Öncelikle belirtmek isterim bu hikaye benim değil, ben sadece çeviriyorum ve yazarından izin aldım. Bu ilk bölüm çevirdiğim için koyuyorum diğer bölümleri çevirdiğim zaman yayınlarım. Lütfen oylarınızı ve yorumlarınızı unutmayınız.
Yeni not: Orijinal hikaye yazarının hesabını kapatmasından dolayı artık yok ama @harrys_rose_tattoo hesabı tekrar paylaşmış oradan bulabilirsiniz.
Amaçsızca portföyün sayfalarını çeviriyordum. Bunlar korkunçtu. Victoria bunlardan nefret edecekti, biliyordum. Kitapçığı dikkatsizce çöpe fırlattım ıskalayıp masamın üstündeki soğumuş kahveye çarptı.
Kapım açıldı ve en iyi arkadaşım ve aynı zamanda ev arkadaşım Jace içeri yürüdü. Siyah bir pantolon ve koyu yeşil bir kazak giymişti, mavi gözleri ön plana çıkmıştı.
"Hey, sürtük." Beni baştan ayağa süzdü. "Bu gün çok ateşlisin."
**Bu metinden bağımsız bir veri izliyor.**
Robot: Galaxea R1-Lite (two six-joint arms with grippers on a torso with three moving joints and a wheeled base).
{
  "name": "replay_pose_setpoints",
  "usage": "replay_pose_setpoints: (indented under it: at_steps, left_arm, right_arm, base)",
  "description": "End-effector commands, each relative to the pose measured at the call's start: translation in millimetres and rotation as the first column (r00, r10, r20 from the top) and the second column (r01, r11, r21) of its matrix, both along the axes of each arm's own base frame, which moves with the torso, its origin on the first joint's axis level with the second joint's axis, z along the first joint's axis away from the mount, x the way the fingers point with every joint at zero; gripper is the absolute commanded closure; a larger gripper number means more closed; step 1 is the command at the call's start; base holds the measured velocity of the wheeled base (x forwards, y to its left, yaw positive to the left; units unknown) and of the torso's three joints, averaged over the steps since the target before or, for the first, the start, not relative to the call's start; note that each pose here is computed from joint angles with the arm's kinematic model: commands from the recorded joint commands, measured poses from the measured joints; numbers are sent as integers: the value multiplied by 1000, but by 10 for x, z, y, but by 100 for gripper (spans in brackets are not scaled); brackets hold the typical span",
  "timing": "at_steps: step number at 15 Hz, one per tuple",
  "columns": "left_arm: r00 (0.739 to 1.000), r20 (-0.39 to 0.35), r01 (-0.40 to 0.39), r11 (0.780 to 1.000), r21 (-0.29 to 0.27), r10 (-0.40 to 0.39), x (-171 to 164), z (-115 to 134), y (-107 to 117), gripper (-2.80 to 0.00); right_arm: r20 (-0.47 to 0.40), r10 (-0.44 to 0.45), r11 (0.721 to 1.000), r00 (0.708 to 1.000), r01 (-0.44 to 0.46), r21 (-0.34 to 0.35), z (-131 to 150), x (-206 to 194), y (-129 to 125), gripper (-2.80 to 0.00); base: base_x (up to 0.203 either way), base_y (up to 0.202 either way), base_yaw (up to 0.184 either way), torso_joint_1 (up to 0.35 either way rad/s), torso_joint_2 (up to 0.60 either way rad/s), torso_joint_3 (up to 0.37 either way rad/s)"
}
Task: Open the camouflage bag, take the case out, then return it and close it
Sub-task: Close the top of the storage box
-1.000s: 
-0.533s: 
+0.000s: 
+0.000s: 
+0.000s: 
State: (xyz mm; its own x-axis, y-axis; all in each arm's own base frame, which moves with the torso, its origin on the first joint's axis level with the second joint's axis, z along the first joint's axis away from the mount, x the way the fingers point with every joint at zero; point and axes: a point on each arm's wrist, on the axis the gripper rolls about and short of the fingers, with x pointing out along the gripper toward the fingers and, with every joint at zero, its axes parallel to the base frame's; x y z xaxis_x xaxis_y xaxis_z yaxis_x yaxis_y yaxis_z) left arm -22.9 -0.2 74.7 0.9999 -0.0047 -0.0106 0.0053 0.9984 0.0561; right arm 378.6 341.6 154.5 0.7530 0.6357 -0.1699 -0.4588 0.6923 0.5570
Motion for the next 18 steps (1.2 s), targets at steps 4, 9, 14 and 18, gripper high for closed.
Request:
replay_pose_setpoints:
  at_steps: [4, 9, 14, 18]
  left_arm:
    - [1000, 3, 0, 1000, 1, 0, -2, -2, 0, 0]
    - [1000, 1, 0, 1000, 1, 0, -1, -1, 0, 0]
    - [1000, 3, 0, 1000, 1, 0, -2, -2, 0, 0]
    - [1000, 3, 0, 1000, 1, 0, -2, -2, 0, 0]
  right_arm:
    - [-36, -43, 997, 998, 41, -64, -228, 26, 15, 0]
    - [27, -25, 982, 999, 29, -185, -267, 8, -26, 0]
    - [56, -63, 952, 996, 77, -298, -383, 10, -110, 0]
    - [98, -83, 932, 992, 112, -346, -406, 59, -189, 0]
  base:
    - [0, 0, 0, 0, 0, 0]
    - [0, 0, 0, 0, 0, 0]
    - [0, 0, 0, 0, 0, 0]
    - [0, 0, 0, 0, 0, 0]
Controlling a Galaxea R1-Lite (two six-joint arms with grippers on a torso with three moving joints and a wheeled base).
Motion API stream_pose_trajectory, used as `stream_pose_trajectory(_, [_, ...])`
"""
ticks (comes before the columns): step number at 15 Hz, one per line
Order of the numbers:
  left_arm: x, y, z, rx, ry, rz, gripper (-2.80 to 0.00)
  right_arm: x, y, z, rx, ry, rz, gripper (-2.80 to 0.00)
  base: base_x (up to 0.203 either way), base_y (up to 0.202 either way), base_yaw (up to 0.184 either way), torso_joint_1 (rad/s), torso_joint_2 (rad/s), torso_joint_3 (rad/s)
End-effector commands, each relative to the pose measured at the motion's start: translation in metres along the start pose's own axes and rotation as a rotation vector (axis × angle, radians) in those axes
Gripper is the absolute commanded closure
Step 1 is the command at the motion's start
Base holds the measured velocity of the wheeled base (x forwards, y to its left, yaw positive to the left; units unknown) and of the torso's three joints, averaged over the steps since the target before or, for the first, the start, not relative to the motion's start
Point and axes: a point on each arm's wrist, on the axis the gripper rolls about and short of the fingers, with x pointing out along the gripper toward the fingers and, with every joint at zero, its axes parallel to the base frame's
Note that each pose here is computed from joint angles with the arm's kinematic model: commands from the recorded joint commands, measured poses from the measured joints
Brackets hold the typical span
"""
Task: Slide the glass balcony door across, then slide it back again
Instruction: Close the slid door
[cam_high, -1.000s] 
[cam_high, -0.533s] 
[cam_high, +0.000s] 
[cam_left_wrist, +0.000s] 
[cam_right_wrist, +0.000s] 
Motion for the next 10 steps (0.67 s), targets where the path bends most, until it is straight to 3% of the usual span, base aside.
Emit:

Kendi etrafımda döndüm ve yumuşakça kıkırdadım. Dar, deri pantolonum yüzünden kalçalarım sıkışmıştı.
"Denedim" diye cevap verdim.
"10 dakika içinde bir toplantımız var. Unuttuğunu düşünmüştüm o yüzden buradayım." diye beni bilgilendirdi.
"Tanrıya şükürler olsun ikimizden biri planlı." Diye mırıldandım. Telefonumu ve diz üstü bilgisayarımı kaptım ve onu takip ettim.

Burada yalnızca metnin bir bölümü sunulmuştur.